• TASK TO CARRY OUT:
Show every line below where "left" appears.

• INFORMATION PROVIDED:

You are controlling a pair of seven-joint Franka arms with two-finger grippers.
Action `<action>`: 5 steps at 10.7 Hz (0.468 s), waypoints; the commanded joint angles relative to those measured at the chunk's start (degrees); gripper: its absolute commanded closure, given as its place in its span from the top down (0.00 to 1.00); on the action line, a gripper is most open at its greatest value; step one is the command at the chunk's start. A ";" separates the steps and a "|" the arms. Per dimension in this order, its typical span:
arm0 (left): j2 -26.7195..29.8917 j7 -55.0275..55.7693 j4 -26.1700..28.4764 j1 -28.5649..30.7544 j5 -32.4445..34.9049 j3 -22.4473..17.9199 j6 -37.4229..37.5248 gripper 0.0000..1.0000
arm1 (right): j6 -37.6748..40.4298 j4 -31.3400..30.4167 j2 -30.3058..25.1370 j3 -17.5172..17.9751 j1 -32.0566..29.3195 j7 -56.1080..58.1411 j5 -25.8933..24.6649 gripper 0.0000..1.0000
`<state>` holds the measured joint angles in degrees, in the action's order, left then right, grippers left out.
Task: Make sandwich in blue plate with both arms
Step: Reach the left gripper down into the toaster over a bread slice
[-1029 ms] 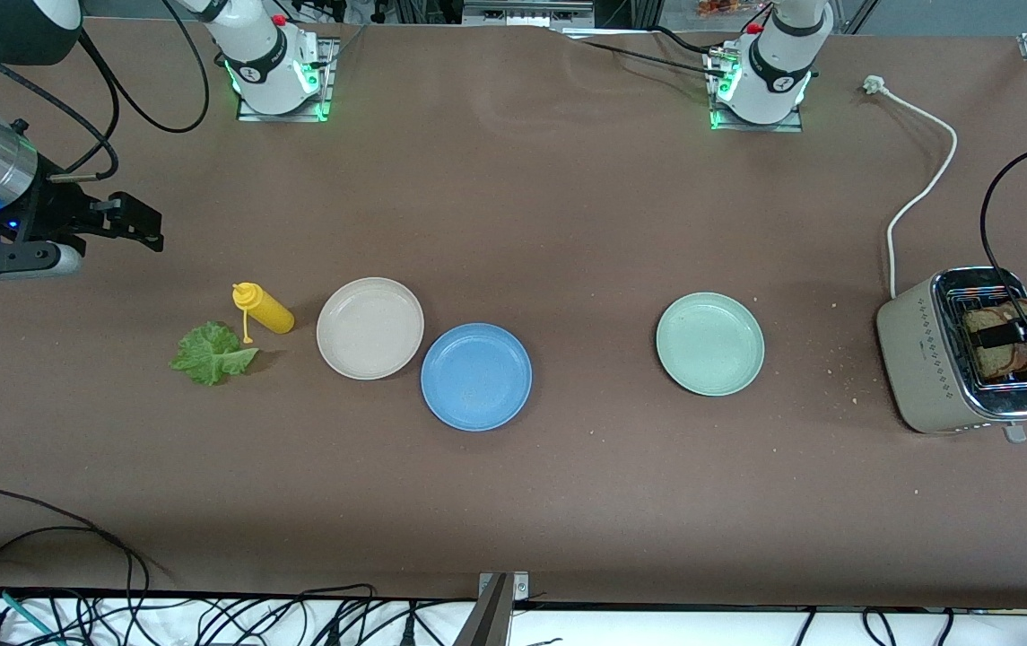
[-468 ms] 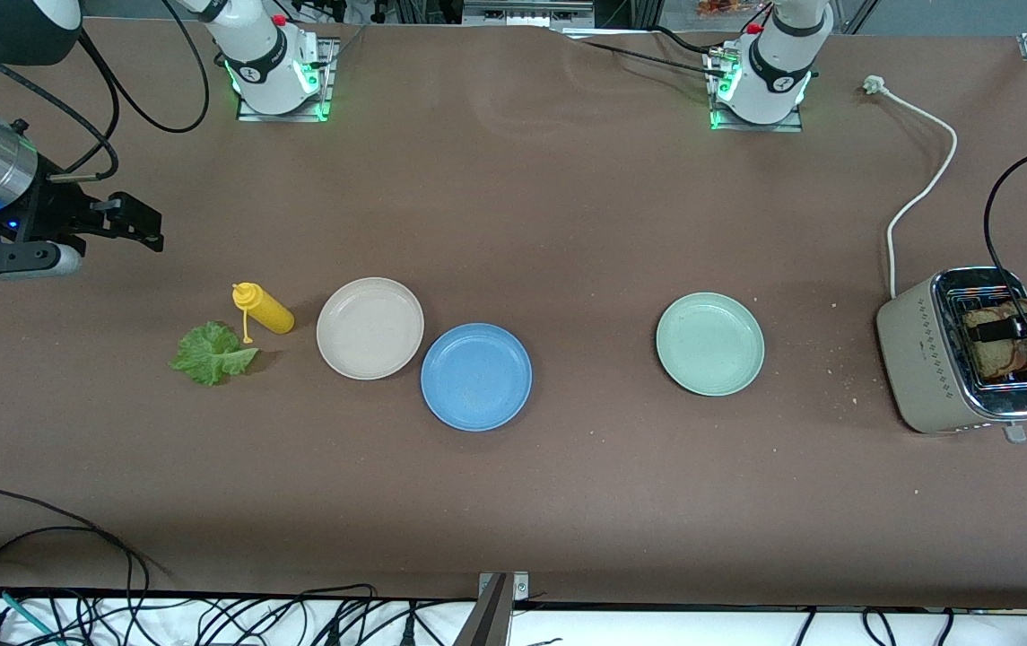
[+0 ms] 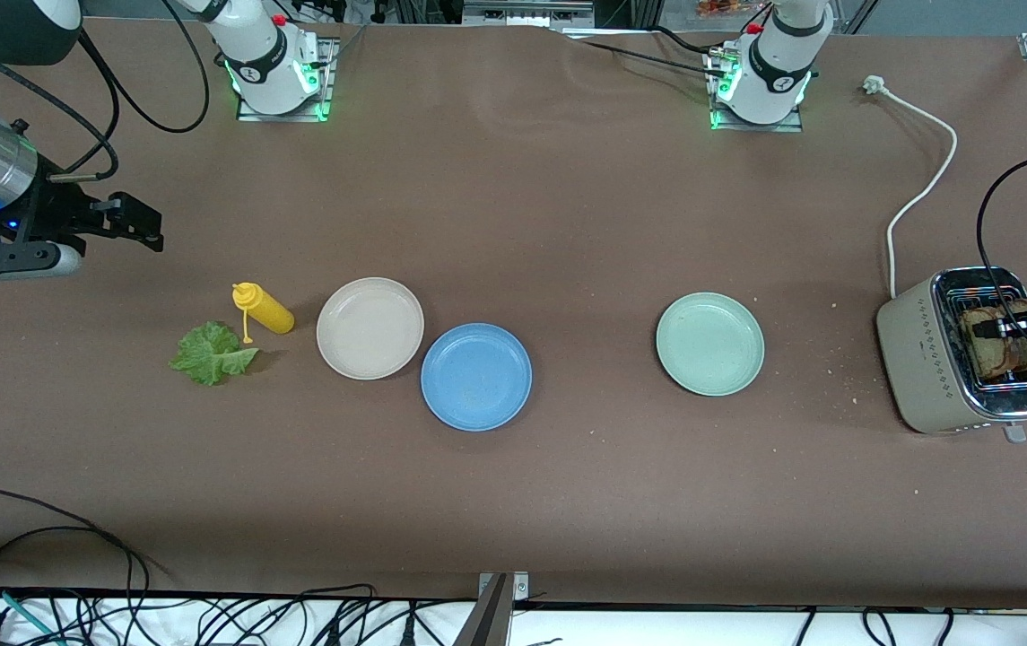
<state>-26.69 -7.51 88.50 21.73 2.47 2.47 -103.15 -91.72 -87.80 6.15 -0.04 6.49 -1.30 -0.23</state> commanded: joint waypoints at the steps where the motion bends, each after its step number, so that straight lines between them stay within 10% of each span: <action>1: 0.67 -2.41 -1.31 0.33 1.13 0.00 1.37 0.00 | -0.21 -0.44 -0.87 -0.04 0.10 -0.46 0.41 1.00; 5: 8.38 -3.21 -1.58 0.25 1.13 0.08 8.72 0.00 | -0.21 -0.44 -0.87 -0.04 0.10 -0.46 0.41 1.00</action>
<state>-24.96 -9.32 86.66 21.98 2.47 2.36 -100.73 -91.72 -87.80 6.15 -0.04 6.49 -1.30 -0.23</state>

• SOLVED PROBLEM:
arm0 (left): j2 -26.7195..29.8917 j7 -55.0275..55.7693 j4 -26.1700..28.4764 j1 -28.5649..30.7544 j5 -32.4445..34.9049 j3 -22.4473..17.9199 j6 -37.4229..37.5248 gripper 0.0000..1.0000
`<state>` holds the measured joint angles in degrees, in the action's order, left then right, grippers left out.
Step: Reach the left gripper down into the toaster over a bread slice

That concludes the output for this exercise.